When we start getting into some of Bran's pro-Russia narratives later on, the money laundering will become a little bit of a more loaded question.
I never thought I'd be so, yeah, I never thought I'd be so fascinated by forensic accounting.
That's another thing that podcasts have brought into my life, much like depositions.
I'm so fascinated.
It's how we go Al Capone, you know?
Yeah, and to be fair...
Having been to several museums with weird crap about him in it in America, pretty fascinating.
Not a great person.
And we can still go drink.
I mean, in town, we can go drink at the Green Mill.
It's something else.
The floor is sticky and it smells, but it's a cool bar.

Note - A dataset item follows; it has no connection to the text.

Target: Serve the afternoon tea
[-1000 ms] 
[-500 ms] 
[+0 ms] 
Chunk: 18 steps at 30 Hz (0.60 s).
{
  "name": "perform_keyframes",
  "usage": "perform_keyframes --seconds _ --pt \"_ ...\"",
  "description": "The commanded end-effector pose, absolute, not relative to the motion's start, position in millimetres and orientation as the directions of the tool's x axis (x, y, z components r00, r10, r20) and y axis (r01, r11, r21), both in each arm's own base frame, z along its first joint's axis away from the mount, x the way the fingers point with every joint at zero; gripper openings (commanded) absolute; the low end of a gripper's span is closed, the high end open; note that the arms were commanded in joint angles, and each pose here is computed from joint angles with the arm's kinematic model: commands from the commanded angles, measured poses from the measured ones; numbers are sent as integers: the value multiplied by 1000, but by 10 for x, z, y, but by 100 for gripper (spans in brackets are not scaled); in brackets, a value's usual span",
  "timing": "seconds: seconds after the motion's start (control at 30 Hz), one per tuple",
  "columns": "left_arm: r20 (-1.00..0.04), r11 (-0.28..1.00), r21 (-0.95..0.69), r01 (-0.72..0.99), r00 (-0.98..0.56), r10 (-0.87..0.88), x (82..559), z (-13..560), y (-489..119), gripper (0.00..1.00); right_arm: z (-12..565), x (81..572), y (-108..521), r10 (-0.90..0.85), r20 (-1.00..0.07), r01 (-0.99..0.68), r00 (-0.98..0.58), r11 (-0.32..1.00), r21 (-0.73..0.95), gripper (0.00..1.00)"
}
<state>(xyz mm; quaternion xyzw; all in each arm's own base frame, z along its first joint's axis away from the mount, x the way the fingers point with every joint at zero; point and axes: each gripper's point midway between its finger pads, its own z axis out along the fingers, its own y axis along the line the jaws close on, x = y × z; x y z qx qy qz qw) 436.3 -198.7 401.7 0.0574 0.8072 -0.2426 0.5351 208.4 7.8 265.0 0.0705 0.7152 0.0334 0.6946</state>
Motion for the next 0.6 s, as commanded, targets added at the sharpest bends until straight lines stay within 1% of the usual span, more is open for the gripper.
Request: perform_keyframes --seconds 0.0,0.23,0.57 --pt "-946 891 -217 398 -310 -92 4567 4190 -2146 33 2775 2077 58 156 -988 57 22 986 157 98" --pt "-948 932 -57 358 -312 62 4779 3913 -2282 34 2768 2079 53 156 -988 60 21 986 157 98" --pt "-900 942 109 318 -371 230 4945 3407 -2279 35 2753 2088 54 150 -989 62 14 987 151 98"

And there's a bunch of wild stories about it.
I'm so interested, back to the, so they're posting, for those of you listening, they're posting a front photo for an article in The Hill and I don't know why they're recontextualizing but I'm interested because I guess their media, like they have their own- Russell Brand and his company has like a similar kind of like prison planet or like a news site also?
Is that the case that he's like recontextualizing the article?
Not that I've seen.
And the weird thing about saying that this is editorialized by Stay Free Media is that they've not done any editorializing other than what Russell Brand is chatting about now.
Um, you know, so the actual thing that they've brought up is, they could have just put it up there without anything about state free media whatsoever, and that would have been fine, because they've not changed anything.
The headline is exactly the same, it shows the source, and it's the picture directly from the article as well.
So, I just, I do not understand.
As for libel laws and stuff like that, I don't think that would come into it either, because while we don't have a First Amendment over here, we don't have a codified constitution the same way that you do.
But it's perfectly... there are pros and cons to both.
I've been through this with an old law professor.
Yeah, in terms of like, freeness of speech, etc.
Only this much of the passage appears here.